Provided data: Begin

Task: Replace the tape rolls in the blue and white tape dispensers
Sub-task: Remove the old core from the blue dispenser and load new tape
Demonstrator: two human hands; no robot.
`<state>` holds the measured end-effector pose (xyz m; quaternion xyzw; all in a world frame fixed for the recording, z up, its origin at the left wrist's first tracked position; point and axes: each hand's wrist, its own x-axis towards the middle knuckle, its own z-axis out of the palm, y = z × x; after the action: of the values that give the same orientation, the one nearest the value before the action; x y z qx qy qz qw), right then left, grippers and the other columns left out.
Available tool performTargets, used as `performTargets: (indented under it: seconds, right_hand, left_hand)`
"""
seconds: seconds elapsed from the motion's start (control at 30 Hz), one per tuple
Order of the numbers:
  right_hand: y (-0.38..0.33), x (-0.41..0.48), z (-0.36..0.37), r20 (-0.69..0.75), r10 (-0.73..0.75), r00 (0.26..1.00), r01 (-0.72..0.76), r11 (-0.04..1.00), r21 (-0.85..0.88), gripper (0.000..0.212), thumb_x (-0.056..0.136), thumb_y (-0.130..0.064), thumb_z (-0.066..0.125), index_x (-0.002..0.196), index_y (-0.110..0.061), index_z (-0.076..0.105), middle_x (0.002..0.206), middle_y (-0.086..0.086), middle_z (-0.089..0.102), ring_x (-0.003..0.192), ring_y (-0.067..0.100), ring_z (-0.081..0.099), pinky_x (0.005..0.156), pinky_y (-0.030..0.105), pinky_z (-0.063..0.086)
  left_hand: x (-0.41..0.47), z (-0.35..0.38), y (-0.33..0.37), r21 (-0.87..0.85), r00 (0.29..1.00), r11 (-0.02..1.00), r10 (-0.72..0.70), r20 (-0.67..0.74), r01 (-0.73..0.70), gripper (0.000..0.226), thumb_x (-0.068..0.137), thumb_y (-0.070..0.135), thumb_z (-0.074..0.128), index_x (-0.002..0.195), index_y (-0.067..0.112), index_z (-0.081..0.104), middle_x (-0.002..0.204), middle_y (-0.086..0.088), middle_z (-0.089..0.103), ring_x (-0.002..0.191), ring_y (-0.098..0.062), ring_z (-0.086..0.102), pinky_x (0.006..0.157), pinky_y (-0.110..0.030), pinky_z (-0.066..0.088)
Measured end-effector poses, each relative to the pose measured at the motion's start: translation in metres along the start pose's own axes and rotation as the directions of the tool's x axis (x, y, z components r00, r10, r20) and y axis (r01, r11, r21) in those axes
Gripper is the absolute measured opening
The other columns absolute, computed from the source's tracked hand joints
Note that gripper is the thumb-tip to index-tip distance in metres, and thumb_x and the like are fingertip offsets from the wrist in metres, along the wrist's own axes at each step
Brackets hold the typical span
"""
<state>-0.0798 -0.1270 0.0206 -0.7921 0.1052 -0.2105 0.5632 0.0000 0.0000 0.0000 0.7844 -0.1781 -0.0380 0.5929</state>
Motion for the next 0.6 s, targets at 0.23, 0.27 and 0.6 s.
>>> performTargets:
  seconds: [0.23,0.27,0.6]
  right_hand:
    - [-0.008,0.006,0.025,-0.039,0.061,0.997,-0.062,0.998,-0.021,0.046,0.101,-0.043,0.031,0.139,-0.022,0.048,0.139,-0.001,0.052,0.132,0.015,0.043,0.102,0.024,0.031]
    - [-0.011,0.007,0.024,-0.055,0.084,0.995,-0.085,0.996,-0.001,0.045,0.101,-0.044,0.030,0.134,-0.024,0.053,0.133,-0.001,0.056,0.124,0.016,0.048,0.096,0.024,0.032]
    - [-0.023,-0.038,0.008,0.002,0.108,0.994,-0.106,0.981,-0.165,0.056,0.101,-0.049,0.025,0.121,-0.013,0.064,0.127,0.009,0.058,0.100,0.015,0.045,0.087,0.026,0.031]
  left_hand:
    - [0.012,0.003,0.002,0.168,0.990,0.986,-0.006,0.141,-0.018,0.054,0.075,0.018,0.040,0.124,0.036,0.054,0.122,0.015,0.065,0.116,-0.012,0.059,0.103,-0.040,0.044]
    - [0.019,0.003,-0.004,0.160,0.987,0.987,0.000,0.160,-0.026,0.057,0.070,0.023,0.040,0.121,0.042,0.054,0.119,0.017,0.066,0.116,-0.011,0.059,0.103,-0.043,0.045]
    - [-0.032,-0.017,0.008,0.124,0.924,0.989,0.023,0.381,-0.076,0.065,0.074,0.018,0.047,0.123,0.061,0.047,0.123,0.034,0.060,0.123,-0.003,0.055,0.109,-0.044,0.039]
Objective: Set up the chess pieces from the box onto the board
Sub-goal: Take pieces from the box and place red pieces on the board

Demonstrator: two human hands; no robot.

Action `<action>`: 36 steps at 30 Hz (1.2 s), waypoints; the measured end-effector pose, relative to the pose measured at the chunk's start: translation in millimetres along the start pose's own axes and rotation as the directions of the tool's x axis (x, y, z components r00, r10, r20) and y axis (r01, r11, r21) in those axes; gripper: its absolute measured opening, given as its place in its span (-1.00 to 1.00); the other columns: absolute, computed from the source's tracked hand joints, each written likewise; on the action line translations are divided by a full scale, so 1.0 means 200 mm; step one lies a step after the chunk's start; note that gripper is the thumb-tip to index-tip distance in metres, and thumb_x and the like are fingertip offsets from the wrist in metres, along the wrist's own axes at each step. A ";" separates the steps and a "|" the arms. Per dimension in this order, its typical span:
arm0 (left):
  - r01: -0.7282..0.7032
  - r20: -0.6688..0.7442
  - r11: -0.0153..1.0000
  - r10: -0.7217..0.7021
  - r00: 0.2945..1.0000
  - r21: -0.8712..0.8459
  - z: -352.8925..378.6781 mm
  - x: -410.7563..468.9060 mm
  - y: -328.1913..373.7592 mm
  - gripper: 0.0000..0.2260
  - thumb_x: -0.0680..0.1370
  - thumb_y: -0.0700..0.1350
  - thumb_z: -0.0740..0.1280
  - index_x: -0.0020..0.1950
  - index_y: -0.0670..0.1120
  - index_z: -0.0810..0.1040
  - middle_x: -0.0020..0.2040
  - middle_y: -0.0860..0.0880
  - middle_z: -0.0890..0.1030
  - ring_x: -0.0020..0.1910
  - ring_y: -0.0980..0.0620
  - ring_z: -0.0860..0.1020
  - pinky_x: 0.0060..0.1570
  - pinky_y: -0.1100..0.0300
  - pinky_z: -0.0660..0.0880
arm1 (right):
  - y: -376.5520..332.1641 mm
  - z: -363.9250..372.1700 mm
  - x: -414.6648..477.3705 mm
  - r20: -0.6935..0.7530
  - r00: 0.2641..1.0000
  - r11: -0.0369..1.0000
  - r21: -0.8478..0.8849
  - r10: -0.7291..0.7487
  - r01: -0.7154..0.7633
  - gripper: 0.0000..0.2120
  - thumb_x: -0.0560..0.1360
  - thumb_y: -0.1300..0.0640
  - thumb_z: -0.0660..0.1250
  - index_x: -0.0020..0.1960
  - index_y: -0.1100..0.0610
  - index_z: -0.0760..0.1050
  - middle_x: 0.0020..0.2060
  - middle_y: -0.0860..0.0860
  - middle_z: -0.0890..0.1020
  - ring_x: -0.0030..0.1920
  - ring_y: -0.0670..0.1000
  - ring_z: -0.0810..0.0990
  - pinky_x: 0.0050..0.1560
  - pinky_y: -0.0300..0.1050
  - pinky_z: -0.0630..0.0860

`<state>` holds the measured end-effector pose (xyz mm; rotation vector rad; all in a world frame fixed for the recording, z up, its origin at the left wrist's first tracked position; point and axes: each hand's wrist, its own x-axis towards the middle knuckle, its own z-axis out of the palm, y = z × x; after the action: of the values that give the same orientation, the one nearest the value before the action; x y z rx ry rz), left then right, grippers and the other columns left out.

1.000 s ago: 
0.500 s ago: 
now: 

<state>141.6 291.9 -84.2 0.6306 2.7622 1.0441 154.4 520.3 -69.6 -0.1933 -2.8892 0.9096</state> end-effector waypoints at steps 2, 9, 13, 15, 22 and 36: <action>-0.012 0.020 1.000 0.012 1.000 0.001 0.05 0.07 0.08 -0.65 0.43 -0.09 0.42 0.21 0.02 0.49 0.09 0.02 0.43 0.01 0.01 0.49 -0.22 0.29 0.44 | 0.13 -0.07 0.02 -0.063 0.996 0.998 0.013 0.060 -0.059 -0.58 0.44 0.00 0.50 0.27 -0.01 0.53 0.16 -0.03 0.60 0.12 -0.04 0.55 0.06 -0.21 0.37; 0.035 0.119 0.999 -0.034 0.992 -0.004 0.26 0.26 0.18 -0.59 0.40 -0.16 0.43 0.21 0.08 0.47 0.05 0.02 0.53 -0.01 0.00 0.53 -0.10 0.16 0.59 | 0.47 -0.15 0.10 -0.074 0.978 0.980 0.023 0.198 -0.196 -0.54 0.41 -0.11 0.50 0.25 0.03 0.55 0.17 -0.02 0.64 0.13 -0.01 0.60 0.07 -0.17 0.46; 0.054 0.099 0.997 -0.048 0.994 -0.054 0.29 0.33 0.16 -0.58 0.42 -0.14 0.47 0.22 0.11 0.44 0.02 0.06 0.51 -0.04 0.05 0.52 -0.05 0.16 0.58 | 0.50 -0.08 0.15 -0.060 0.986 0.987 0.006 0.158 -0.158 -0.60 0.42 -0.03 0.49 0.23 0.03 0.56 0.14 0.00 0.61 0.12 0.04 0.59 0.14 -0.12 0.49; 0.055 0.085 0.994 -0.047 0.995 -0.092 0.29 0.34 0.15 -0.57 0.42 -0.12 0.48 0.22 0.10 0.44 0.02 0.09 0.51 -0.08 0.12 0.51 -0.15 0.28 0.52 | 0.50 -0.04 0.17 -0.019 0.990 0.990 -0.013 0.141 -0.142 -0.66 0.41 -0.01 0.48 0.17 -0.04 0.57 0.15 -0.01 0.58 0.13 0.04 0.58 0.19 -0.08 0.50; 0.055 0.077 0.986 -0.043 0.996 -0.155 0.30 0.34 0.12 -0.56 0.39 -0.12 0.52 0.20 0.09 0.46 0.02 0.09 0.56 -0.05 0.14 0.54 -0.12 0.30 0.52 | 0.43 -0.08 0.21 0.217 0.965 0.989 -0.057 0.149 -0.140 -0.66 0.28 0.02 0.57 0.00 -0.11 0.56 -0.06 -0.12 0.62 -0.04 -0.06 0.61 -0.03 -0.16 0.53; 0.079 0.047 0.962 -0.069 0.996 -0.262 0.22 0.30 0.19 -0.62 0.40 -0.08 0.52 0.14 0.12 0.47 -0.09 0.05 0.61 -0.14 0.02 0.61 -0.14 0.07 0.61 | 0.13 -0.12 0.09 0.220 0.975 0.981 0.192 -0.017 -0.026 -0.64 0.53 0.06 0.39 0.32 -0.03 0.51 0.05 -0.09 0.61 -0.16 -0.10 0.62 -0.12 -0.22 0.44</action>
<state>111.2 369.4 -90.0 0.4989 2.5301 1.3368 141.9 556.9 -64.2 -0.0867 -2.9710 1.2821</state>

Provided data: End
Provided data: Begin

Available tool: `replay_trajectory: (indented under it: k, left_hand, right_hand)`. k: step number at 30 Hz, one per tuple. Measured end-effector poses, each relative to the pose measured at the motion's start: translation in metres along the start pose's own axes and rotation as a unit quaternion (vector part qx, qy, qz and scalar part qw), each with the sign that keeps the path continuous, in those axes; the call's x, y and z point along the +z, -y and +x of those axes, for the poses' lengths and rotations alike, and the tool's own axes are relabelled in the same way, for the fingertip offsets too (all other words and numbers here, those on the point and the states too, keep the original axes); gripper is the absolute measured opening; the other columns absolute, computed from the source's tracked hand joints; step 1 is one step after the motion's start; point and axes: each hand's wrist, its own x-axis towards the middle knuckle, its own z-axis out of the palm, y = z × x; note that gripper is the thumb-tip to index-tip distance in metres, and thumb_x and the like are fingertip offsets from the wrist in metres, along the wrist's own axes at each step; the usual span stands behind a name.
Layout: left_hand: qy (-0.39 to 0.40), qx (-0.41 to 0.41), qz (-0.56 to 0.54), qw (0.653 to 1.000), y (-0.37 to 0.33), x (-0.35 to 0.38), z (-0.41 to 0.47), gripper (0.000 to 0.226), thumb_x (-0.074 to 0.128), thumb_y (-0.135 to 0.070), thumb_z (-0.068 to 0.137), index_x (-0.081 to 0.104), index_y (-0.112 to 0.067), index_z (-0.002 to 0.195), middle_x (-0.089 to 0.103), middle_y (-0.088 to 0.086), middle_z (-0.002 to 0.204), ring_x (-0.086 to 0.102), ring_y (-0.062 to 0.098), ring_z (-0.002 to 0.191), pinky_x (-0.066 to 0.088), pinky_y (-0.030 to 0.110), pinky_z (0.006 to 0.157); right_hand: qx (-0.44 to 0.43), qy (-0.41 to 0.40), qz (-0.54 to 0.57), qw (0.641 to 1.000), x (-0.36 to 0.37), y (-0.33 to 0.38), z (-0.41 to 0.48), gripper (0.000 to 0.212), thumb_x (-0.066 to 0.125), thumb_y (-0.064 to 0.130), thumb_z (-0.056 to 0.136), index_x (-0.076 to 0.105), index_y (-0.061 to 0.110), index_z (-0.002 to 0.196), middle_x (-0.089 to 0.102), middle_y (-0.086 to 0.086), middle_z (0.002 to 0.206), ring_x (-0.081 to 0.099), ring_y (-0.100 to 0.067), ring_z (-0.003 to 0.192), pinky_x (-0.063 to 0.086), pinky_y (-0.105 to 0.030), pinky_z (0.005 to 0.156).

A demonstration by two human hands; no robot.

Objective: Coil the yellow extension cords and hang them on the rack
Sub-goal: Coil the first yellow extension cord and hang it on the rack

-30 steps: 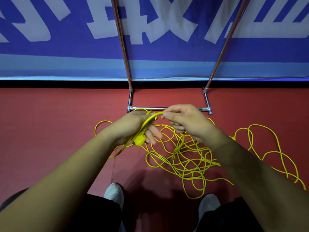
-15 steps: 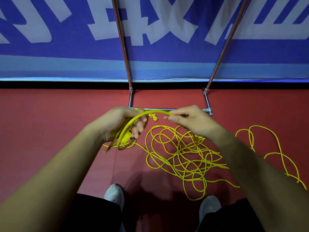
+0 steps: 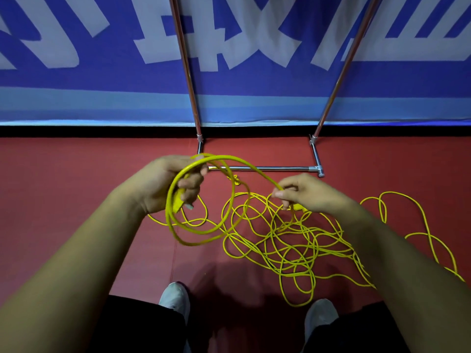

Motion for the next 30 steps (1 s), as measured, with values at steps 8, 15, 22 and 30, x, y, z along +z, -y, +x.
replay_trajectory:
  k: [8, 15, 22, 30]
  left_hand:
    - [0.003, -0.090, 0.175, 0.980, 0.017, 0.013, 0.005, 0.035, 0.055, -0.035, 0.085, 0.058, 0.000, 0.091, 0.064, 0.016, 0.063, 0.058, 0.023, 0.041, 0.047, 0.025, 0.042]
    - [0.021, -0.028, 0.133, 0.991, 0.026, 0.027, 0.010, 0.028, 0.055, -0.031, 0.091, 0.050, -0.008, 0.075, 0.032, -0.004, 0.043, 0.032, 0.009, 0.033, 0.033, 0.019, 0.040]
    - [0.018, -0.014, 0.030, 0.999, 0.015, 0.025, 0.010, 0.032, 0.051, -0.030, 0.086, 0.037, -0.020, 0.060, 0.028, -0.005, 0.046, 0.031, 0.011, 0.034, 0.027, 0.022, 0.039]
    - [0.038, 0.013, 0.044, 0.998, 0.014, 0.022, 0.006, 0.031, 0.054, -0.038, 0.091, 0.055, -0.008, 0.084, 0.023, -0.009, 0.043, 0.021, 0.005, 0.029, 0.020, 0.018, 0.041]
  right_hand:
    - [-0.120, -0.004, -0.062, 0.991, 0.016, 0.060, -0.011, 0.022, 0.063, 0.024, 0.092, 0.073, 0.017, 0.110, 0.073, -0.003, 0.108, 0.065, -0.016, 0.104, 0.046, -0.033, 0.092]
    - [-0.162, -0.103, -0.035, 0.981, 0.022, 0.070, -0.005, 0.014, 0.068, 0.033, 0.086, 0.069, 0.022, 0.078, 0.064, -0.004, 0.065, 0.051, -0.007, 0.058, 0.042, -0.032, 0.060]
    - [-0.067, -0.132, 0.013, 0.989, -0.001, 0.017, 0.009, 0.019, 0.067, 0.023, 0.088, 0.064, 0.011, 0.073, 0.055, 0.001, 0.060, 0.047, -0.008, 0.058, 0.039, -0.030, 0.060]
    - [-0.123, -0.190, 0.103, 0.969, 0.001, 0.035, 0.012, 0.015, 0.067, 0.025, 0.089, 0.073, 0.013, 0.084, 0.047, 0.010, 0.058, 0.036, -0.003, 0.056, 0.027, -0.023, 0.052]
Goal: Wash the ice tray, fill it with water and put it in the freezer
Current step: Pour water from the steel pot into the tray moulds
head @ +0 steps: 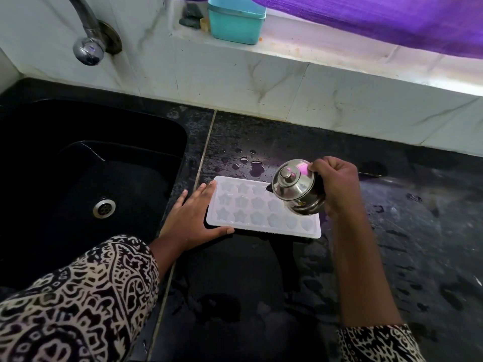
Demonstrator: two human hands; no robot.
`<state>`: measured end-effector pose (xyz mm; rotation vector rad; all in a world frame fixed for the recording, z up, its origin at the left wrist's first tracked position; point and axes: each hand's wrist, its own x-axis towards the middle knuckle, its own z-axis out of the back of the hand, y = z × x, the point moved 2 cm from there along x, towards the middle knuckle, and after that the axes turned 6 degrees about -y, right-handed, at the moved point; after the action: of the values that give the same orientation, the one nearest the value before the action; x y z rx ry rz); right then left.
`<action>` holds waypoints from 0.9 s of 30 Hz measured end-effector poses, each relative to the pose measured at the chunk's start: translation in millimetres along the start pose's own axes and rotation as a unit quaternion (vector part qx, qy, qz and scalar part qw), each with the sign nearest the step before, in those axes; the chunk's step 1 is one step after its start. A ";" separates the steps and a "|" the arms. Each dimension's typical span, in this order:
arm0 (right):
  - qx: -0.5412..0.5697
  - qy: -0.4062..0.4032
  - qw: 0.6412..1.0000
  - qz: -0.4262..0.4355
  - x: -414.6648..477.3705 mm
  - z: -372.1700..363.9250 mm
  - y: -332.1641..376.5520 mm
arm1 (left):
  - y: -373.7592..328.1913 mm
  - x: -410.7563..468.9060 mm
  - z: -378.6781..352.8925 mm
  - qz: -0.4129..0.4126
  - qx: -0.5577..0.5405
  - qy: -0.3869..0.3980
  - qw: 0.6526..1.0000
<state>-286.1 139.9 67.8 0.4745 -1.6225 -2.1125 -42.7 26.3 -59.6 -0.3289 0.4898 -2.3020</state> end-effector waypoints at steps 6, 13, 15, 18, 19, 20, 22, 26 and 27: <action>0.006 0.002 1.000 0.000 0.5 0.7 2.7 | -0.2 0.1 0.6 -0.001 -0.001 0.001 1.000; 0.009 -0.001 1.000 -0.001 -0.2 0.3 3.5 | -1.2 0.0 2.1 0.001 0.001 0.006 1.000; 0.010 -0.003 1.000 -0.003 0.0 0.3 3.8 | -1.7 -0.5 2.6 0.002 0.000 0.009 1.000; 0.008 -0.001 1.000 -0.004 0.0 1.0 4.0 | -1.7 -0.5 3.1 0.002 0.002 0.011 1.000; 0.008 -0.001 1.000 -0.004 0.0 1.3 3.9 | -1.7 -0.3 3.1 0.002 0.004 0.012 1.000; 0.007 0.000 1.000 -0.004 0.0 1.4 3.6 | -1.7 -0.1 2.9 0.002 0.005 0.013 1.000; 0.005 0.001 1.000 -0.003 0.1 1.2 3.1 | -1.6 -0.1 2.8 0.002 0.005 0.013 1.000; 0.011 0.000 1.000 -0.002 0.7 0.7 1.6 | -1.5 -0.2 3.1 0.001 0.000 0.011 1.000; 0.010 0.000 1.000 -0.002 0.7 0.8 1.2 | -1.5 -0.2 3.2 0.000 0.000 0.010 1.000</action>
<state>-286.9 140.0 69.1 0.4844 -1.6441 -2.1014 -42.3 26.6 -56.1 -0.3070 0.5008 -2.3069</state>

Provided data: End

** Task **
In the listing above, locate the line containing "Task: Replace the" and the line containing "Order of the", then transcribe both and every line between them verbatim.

** Reply to the exercise **
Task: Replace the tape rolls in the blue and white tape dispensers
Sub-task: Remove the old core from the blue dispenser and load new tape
Demonstrator: two human hands; no robot.
`<state>` holds the measured end-effector pose (xyz m; quaternion xyzw; all in a world frame fixed for the recording, z up, its origin at the left wrist's first tracked position; point and axes: each hand's wrist, its own x-axis towards the middle knuckle, its own z-axis out of the palm, y = z × x; after the action: of the values that give the same orientation, the one nearest the value before the action; x y z qx qy qz qw), right then left, grippers and the other columns left out.
Available tool performTargets, used as `performTargets: (indented under it: seconds, right_hand, left_hand)`
"""
seconds: seconds elapsed from the motion's start (control at 30 Hz), one per tuple
Order of the numbers:

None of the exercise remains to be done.